**Exercise aim**
Restate verbatim the span of lines below between the line with "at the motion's" and the line with "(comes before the", including those two lines, and only that span.

___ Material to process

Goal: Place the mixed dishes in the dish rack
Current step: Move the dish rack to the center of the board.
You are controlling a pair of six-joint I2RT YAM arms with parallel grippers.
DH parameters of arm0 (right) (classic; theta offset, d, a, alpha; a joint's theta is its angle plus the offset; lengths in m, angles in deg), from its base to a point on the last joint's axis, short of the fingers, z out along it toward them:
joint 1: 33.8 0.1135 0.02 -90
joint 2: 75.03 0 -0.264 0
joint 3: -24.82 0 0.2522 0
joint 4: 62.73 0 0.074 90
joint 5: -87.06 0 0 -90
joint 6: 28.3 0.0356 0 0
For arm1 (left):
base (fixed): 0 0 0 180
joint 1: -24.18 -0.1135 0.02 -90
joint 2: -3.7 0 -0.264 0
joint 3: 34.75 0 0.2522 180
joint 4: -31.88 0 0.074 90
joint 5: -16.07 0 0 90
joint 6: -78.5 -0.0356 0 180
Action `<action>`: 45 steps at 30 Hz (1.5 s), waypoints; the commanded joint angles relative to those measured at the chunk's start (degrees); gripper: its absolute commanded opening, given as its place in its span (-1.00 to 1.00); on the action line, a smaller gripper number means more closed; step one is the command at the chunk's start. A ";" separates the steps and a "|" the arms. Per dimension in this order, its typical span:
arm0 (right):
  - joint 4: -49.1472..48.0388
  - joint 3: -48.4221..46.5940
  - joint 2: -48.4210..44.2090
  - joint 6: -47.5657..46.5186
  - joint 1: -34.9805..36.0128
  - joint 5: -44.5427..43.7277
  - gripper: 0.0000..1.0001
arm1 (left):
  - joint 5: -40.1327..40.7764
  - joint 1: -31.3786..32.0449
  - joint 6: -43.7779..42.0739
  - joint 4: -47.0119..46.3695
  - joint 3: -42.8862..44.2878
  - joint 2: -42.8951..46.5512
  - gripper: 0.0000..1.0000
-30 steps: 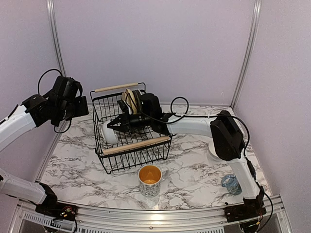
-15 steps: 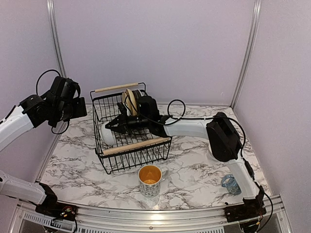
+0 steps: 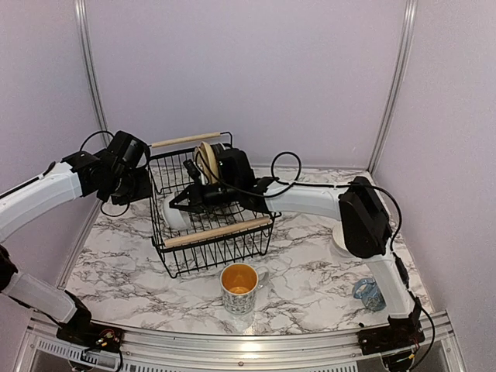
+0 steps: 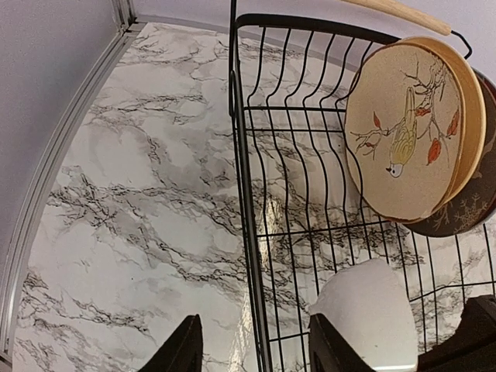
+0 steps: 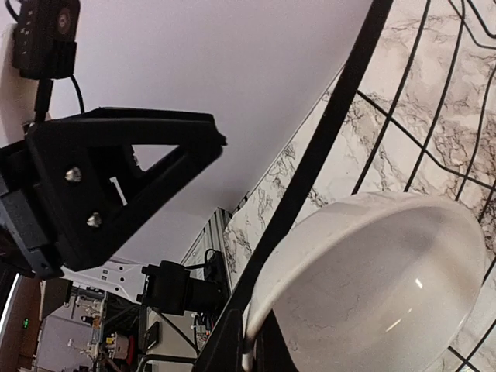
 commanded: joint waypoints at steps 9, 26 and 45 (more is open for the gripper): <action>4.83 -2.79 -8.64 -11.80 0.32 1.19 -1.00 | -3.33 -3.05 2.29 -0.93 -1.33 -4.50 -0.28; -0.78 3.66 -14.19 -11.59 -4.13 8.84 -1.00 | -3.56 -2.44 -1.96 -5.40 2.62 -5.03 -0.14; 3.35 5.56 -18.28 -18.14 -6.73 9.24 -1.00 | -6.11 -4.57 -1.76 1.64 9.33 -9.66 -0.31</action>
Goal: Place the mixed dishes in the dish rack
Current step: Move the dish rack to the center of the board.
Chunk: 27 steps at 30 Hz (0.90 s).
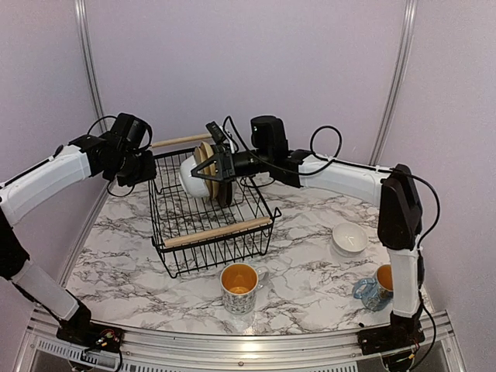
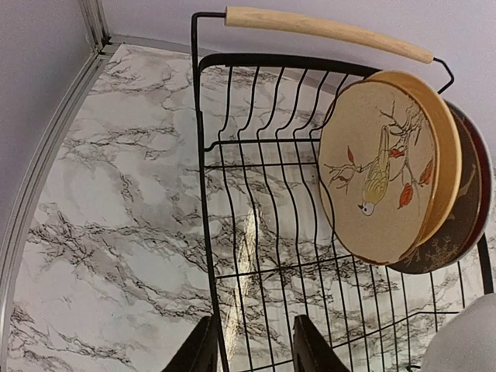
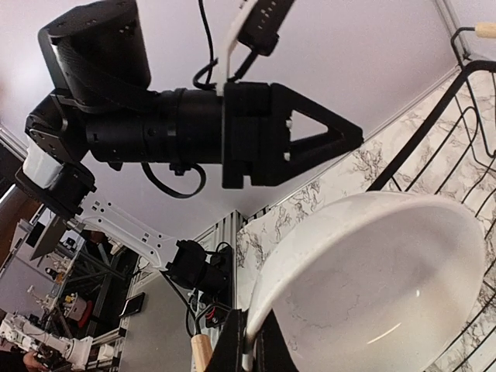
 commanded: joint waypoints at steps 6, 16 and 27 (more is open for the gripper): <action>1.33 0.55 -5.65 -3.89 -0.33 -0.64 -1.00 | 1.04 -0.15 2.56 4.17 -2.16 -4.89 -0.41; 0.32 2.20 -6.39 -3.04 -0.29 -0.42 -1.00 | 1.60 -0.15 2.17 5.23 -3.07 -7.67 -0.64; -1.04 4.06 -6.65 -1.80 -0.30 -0.40 -1.00 | 2.10 -0.19 1.48 6.71 -2.49 -5.86 -0.62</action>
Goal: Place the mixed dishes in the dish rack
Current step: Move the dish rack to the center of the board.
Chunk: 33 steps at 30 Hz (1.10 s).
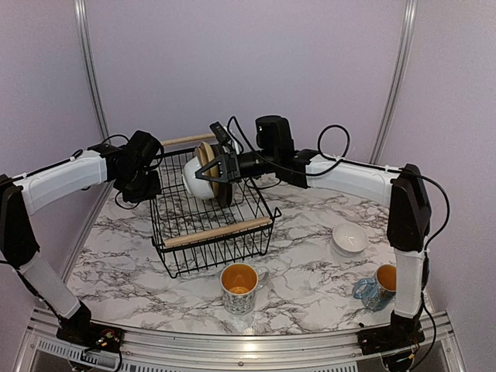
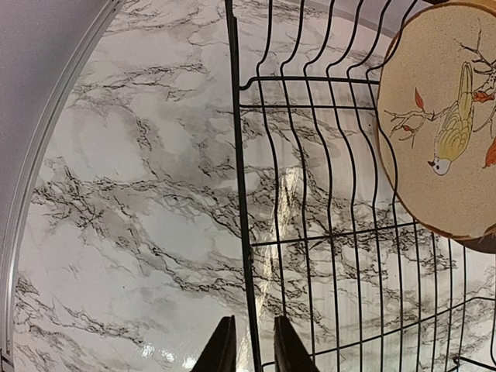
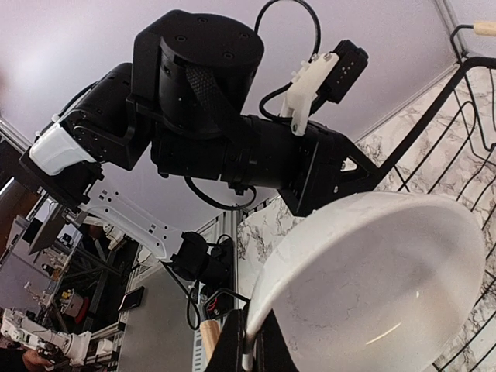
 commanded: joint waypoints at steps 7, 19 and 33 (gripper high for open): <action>-2.43 0.39 -2.63 0.24 -0.27 -0.55 -1.00 | -0.89 -0.37 -0.93 2.47 0.37 -2.82 -0.80; -4.88 4.12 -3.59 3.05 -0.27 -2.39 -1.00 | -3.95 4.00 -0.24 1.13 1.66 -2.35 -1.00; -10.74 7.29 2.07 13.66 1.38 -2.86 -1.00 | -2.51 13.25 4.08 -0.09 0.00 -1.37 -1.00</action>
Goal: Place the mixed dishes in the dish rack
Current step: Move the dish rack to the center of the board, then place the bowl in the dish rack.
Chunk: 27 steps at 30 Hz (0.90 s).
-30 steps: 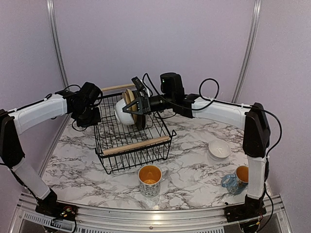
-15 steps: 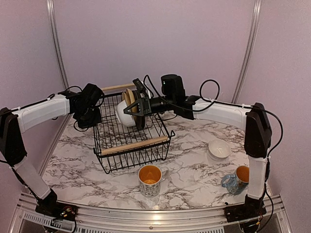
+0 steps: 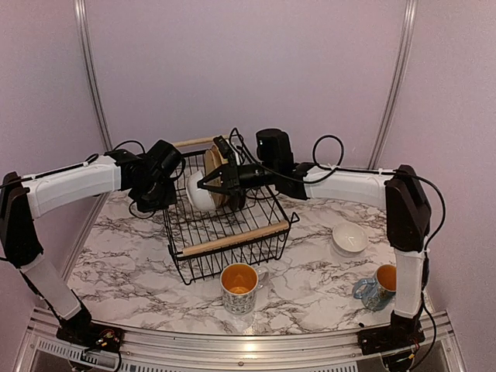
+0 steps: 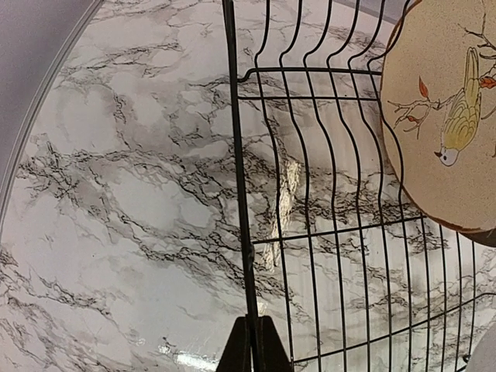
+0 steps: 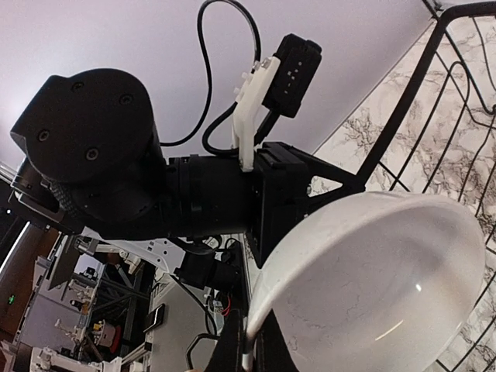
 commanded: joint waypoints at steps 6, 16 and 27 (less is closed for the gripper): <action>-4.83 0.25 5.32 7.08 3.08 -0.75 -1.00 | -7.31 5.72 -2.40 -2.66 0.34 1.06 -1.00; -13.40 8.62 6.68 21.72 3.51 -3.16 -1.00 | -7.26 6.45 -1.75 -3.45 -0.62 0.48 -1.00; -10.87 5.15 10.79 23.75 4.34 -4.22 -1.00 | -7.05 6.48 -2.51 -3.34 -0.21 0.42 -1.00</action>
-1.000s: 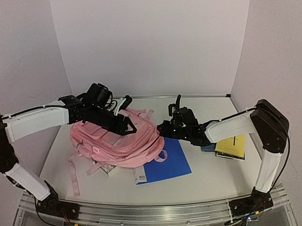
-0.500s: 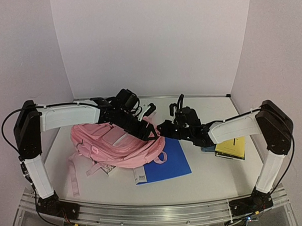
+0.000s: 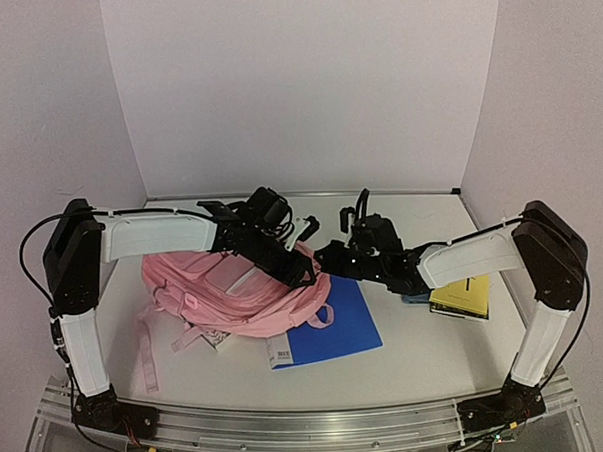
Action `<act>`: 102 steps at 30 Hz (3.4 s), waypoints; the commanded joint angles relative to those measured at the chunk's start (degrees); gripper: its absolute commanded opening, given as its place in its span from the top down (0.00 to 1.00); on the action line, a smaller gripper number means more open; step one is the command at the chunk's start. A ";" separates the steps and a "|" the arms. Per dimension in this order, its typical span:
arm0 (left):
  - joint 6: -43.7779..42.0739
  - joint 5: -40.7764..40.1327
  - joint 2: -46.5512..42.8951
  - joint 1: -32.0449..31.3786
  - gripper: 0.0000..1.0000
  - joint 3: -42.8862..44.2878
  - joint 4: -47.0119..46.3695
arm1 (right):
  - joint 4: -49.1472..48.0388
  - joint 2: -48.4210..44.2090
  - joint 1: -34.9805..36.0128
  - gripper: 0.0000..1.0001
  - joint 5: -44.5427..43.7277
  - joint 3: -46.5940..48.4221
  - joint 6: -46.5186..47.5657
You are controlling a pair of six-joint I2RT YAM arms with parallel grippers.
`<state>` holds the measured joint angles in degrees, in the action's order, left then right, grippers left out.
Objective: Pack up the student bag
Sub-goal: Unzip the student bag at the center of the board.
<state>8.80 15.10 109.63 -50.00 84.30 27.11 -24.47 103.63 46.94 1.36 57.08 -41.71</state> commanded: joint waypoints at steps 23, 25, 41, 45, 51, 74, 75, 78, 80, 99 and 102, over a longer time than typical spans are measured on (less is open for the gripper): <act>-0.50 -1.88 1.53 -0.84 0.99 3.40 -2.28 | -4.55 -5.72 -0.27 1.00 -3.98 -1.73 -2.57; -0.68 -2.30 -0.24 -0.85 1.00 1.84 -3.23 | -4.49 -5.28 -0.21 1.00 -3.99 -1.67 -2.91; -4.52 1.51 -17.19 -0.81 1.00 -9.74 -2.81 | -4.09 -4.62 -4.90 1.00 -2.56 -3.34 -4.03; -5.49 1.53 -20.60 -0.84 1.00 -9.96 -0.64 | -4.23 -4.55 -6.24 1.00 -2.08 -3.62 -4.17; -7.00 0.87 -24.42 -0.80 1.00 -7.99 2.73 | -4.72 -2.25 -7.31 1.00 -1.80 -1.44 -4.38; -9.61 9.08 -31.02 6.54 1.00 0.73 9.17 | -20.81 16.54 -10.39 1.00 0.91 8.72 -4.01; -9.46 9.50 -31.32 7.14 1.00 0.77 9.19 | -20.87 17.30 -10.43 1.00 0.71 9.52 -3.63; -9.31 10.77 -31.74 8.34 1.00 1.12 9.24 | -20.96 20.05 -10.56 1.00 0.04 11.82 -3.18; -9.33 11.16 -31.83 8.83 1.00 1.74 9.56 | -21.07 21.88 -10.70 1.00 -0.15 13.39 -3.10; -9.32 9.53 -30.80 11.59 1.00 3.00 11.08 | -23.22 27.74 -11.80 1.00 2.62 20.11 -3.35; -8.24 9.77 -29.61 14.91 1.00 1.85 11.02 | -23.12 23.78 -11.86 0.94 2.79 17.86 -0.85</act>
<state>-0.12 24.36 82.17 -39.14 83.57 40.57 -49.72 131.38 37.85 7.73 77.11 -46.74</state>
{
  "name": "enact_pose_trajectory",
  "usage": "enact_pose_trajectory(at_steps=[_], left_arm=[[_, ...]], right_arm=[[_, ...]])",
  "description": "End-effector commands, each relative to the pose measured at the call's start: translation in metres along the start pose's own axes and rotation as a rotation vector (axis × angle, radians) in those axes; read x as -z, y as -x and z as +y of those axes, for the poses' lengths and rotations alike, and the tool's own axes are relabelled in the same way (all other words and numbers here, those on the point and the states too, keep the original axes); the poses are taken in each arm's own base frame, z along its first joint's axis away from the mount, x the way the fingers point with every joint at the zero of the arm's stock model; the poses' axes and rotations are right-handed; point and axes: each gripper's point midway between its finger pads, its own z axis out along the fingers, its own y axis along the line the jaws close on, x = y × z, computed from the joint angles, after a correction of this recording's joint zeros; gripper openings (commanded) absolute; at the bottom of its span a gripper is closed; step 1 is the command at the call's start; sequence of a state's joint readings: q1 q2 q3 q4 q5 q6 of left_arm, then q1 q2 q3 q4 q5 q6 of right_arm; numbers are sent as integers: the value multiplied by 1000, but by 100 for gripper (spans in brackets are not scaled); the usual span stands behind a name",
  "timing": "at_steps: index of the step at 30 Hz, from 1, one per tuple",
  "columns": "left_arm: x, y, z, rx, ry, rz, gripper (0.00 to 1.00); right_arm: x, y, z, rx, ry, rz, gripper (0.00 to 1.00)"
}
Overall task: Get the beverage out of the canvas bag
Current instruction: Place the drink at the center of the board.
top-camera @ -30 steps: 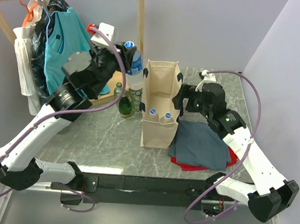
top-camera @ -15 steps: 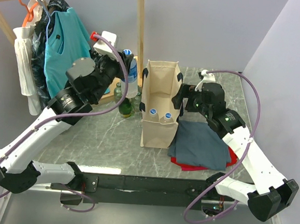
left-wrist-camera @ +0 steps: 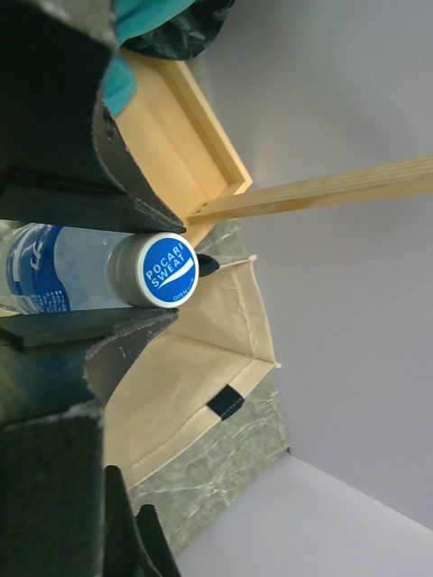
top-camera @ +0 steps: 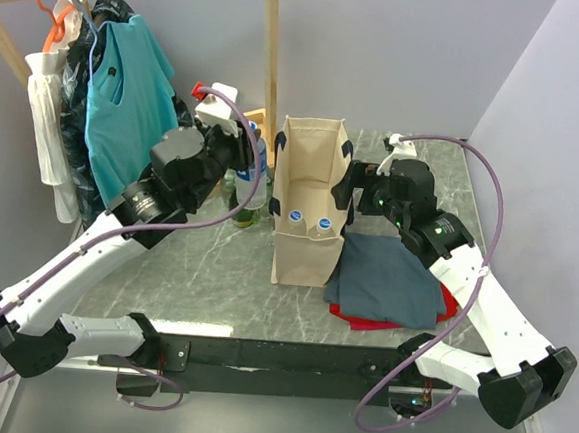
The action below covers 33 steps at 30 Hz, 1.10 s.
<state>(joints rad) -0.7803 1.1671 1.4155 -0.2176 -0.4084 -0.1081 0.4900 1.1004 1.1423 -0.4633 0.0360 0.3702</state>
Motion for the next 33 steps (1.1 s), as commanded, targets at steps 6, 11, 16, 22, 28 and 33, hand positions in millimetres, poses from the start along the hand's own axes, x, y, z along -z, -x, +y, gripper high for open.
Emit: enact_pose_trajectory(at_steps=[6, 11, 16, 22, 28, 33], left_arm=[[13, 37, -5, 160, -39, -149, 1], [9, 21, -2, 154, -21, -124, 1], [6, 1, -5, 148, -31, -94, 1], [6, -13, -5, 150, -34, -81, 1], [10, -31, -2, 145, -34, -55, 1], [13, -45, -1, 158, -37, -68, 1]], right_arm=[[11, 23, 7, -2, 40, -96, 100], [7, 19, 9, 2, 44, -66, 100], [7, 21, 8, 4, 37, -73, 100], [4, 18, 7, 6, 33, -60, 100], [3, 15, 6, 7, 28, -54, 100], [6, 18, 1, -1, 7, -76, 100]])
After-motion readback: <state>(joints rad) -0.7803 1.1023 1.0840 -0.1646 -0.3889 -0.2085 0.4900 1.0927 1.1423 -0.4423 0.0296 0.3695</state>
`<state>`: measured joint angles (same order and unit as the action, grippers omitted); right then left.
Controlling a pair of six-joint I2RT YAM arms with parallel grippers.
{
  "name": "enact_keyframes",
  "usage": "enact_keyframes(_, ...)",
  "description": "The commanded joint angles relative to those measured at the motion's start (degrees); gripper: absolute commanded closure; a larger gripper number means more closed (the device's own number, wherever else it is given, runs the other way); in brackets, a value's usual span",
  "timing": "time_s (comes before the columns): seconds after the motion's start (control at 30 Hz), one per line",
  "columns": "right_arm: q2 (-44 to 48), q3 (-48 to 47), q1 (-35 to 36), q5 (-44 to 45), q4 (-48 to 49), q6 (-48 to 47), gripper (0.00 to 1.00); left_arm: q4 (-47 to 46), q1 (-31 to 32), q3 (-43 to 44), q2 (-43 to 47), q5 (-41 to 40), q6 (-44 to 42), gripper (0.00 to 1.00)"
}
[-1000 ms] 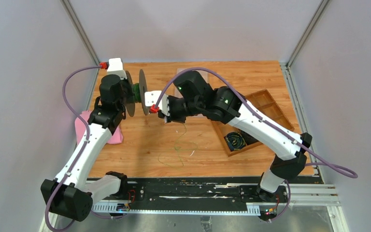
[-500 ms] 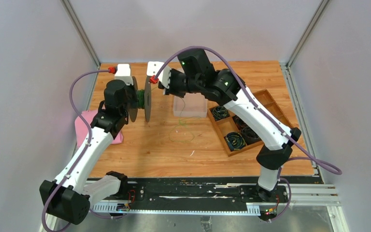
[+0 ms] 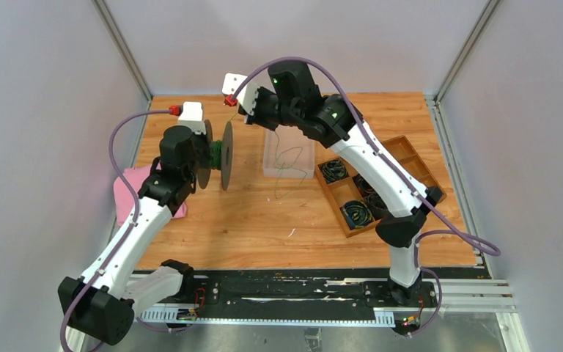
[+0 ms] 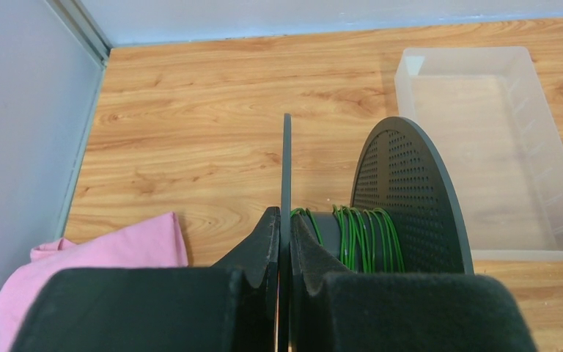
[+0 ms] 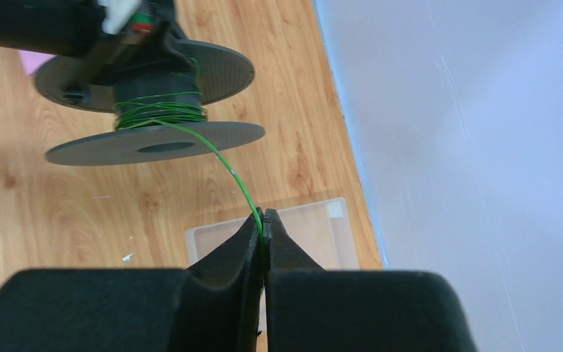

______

**Expected answer**
  "description": "The commanded joint angles relative to those measured at the motion's start (degrees); gripper: absolute commanded closure; a larger gripper number means more closed (the device's own number, wherever else it is given, runs the other way); in brackets, a value's usual span",
  "timing": "time_s (comes before the columns): seconds after the motion's start (control at 30 Hz), one per line",

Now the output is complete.